The etiology of schizophrenia is not known but the predominant view is that, like at least some cases of ASD, it can involve abnormalities in brain development occurring during fetal/neonatal life (Fig. 15.4) long before manifestation of the illness in adolescence or early adulthood [173, 217]. There is correlational evidence for this. Raised maternal levels of IL-8 and TNF (but not of IL-6 and IL-1β) in mid gestation were associated with psychosis in the children [173, 218, 219]. As in ASD there is evidence for immunoregulatory problems in adults with schizophrenia, though these are less extreme than in ASD [199]. Interestingly a relationship between ASD and schizophrenia has been postulated that attributes the differing disease manifestations to relative expression of maternal or paternal copies of imprinted genes [220]. It might be possible to reconcile this hypothesis with the differing degrees of immunodysregulation characteristic of the two conditions [199]. It is of particular interest that some genes that predispose to ASD do not need to be expressed in the fetus, involve the immune system and probably act during pregnancy [221].

Conclusions

The study of the gut microbiota by modern molecular methods, and the modulation of the microbiota by modern lifestyle and dietary habits, have led to a vast expansion of our knowledge, and to a tendency for the study of the microbiota to be seen as an independent medical discipline.
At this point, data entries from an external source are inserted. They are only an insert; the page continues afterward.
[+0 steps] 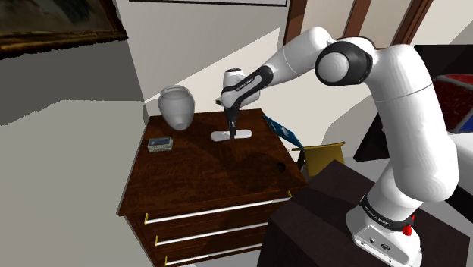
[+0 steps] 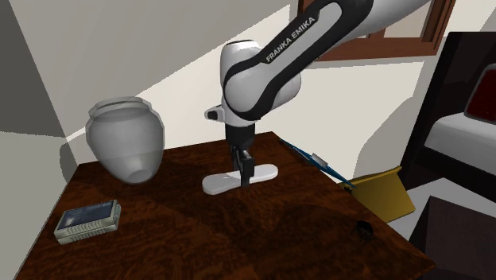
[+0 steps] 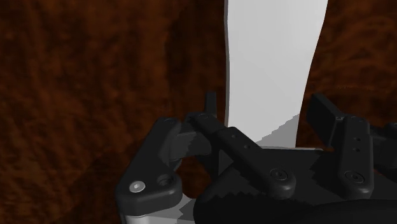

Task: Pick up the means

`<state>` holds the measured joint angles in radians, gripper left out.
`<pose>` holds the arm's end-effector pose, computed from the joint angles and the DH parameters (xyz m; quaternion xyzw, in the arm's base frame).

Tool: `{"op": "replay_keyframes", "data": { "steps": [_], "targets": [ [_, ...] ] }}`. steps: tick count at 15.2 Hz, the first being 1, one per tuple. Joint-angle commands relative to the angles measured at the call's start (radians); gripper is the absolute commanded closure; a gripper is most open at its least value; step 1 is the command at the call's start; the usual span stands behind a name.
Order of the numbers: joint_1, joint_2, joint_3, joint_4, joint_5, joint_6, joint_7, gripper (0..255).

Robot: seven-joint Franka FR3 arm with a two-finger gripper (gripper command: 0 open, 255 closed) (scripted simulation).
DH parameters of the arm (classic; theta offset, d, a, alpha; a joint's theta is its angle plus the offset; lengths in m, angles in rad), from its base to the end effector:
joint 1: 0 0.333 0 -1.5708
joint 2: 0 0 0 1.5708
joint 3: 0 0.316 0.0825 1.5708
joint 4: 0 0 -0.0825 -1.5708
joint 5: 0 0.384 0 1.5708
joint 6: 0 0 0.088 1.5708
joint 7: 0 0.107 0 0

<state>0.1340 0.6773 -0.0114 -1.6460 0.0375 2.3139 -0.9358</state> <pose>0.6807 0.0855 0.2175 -0.8689 -0.4948 0.0002 0.0112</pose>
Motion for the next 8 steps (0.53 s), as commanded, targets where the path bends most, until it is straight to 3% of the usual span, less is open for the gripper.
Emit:
{"op": "replay_keyframes", "data": {
  "steps": [1, 8],
  "targets": [
    [0.0, -0.019, 0.0, -0.002, 0.0, -0.018, 0.0, 255],
    [0.0, -0.077, -0.002, 0.005, -0.002, -0.082, 0.002, 255]
  ]
}}
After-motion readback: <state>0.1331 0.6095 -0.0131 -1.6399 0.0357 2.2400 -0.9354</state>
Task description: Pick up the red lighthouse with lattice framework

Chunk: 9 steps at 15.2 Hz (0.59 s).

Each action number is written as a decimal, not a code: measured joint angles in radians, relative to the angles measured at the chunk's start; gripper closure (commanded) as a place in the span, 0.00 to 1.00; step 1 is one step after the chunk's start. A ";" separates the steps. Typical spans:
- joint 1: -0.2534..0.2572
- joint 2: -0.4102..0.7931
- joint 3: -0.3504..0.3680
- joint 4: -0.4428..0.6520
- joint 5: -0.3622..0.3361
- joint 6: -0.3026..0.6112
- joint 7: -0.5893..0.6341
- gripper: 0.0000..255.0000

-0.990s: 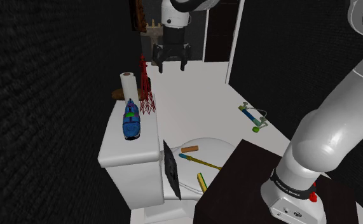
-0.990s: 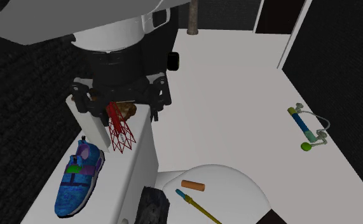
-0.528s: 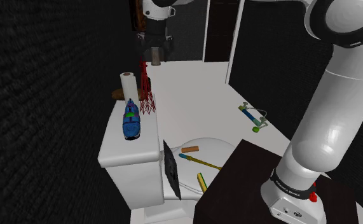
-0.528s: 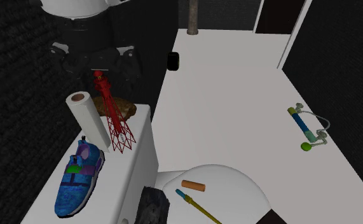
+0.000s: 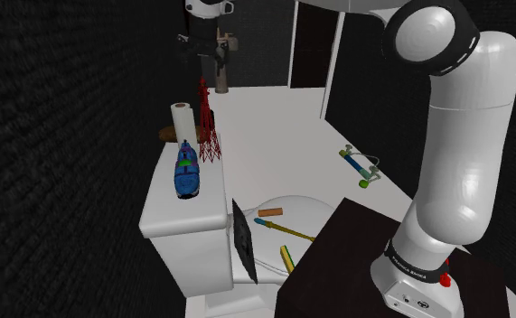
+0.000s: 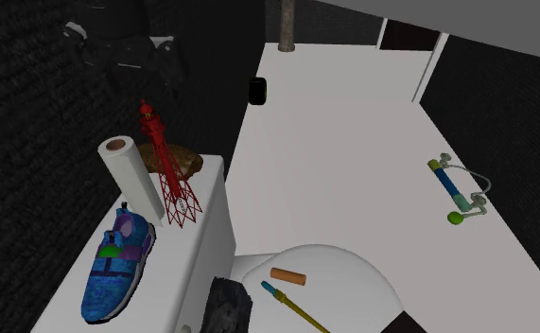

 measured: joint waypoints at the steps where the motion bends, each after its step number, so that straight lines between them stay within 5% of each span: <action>1: 0.001 0.004 0.000 -0.007 -0.002 0.012 0.005 0.00; 7: -0.007 -0.017 -0.002 -0.106 0.001 0.091 0.013 0.00; 8: -0.007 -0.019 -0.002 -0.110 0.001 0.094 0.014 1.00; 9: -0.007 -0.019 -0.002 -0.112 0.001 0.096 0.014 1.00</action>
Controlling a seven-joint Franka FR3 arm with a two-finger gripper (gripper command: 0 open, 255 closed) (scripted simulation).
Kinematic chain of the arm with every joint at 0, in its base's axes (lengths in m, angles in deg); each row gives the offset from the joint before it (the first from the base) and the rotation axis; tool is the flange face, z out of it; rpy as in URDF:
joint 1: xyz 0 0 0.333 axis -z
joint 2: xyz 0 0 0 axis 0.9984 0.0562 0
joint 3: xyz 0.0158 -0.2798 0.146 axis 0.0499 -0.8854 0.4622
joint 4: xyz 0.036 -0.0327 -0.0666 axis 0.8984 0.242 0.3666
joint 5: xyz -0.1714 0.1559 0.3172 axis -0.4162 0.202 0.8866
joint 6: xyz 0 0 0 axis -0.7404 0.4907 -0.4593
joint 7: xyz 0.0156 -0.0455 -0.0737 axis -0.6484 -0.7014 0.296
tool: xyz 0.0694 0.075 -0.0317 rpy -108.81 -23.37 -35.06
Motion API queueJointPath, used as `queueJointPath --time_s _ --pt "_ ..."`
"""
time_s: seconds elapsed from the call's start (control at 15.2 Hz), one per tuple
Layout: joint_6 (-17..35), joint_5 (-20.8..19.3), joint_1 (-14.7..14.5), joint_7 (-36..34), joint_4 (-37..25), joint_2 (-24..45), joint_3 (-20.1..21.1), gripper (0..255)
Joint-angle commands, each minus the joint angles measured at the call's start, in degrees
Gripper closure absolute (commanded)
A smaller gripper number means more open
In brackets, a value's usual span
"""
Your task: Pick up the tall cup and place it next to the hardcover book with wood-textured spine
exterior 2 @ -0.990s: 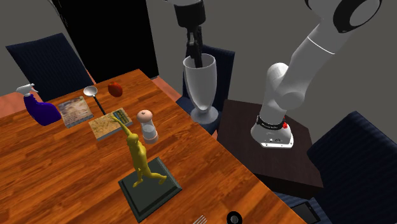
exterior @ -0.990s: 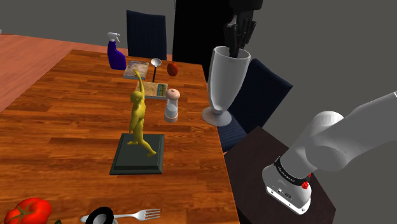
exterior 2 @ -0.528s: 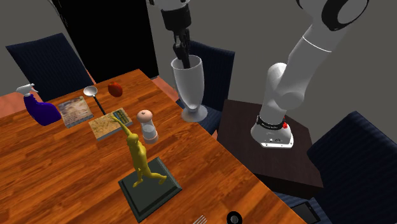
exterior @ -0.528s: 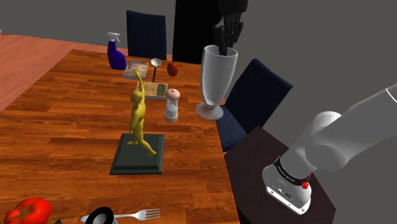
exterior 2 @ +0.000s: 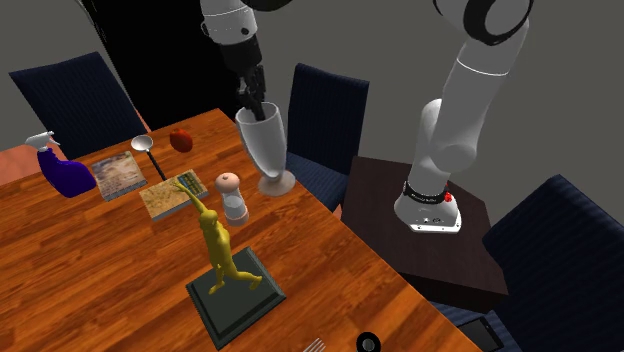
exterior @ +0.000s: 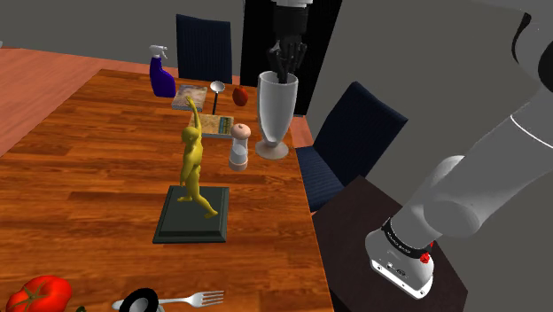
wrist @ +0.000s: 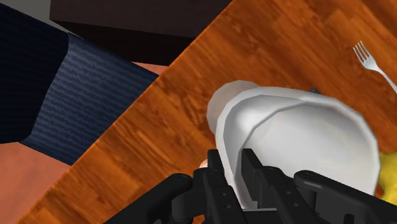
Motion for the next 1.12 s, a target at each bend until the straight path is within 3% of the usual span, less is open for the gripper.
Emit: queueJointPath --time_s 0.0,0.53,0.92,1.06 --pt "1.3 -0.8 0.4 0.7 -2.0 3.3 -0.3 255" --pt "5.1 -3.9 1.6 3.3 -12.4 17.9 -1.8 255" --pt "4.9 -6.0 1.9 5.2 -26.3 31.7 -2.9 255" --pt "6.6 -6.0 2.0 5.2 -24.5 31.5 -3.0 255"
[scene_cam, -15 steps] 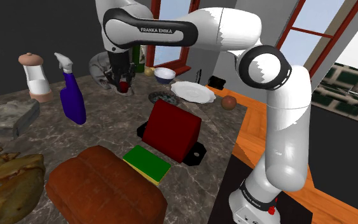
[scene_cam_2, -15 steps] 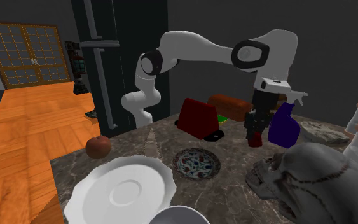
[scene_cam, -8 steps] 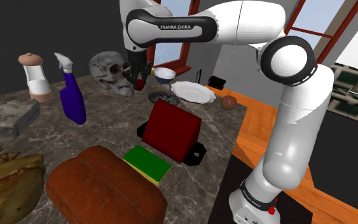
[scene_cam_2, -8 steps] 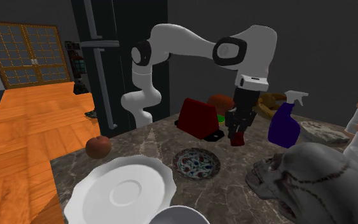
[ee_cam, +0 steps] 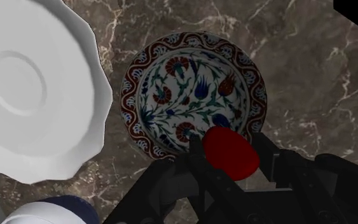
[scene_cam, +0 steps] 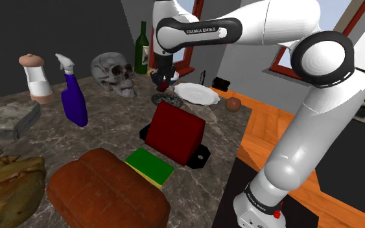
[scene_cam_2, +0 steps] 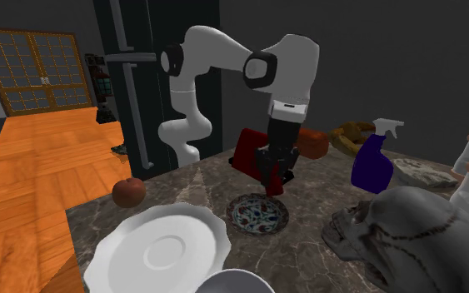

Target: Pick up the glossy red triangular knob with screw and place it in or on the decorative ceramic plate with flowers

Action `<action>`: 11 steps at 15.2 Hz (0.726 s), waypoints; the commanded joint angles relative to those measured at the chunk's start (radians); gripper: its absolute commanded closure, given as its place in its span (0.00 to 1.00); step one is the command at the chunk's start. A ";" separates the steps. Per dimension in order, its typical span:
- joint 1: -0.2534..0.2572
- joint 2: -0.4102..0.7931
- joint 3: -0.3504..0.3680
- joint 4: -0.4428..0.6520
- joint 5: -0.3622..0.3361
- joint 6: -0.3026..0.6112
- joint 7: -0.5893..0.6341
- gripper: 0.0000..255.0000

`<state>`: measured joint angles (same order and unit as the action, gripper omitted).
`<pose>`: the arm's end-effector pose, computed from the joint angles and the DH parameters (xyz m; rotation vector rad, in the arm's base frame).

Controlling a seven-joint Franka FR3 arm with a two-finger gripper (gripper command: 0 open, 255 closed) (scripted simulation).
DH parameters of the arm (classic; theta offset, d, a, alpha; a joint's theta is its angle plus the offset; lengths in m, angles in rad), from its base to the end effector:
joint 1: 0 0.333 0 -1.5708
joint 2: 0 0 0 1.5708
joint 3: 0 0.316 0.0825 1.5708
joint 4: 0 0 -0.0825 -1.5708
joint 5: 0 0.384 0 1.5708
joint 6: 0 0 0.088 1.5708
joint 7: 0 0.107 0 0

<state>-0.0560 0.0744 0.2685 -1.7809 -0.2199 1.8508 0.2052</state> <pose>0.5763 0.1028 0.5090 2.9517 0.1000 0.0569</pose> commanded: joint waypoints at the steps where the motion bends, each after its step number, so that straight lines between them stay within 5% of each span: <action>1: -0.027 -0.036 -0.021 -0.046 0.010 0.022 -0.048 1.00; 11: -0.042 -0.041 -0.036 -0.162 0.003 0.136 -0.054 1.00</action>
<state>-0.0982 0.0347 0.2321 -1.9277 -0.2158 1.9724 0.1483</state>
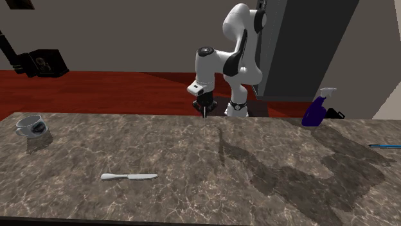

Meanwhile, the original hygiene hypothesis was seen as a narrow concept dealing mostly with factors affecting allergic disorders in childhood, while an offshoot of the hygiene hypothesis, sometimes known as the “helminth hypothesis” has been applied mostly to the increases in IBD and MS. In this chapter we suggest that these concepts need to be studied together, or even unified under one heading such as the “Old Friends”, or “biodiversity” mechanism. They all deal with the issue of the education and regulation of the immune system by microbial contact. The gut microbiota is certainly a major component of this system, but it acts in concert with other environmental inputs that regulate the immune system, including organisms that never enter the gut. By seeing the whole picture we may be able to determine whether immunodysregulation due to divergence of our microbial exposure from that with which we evolved is able to explain the worrying and parallel increases in chronic inflammatory disorders and inflammation-linked psychiatric disorders in high-income countries.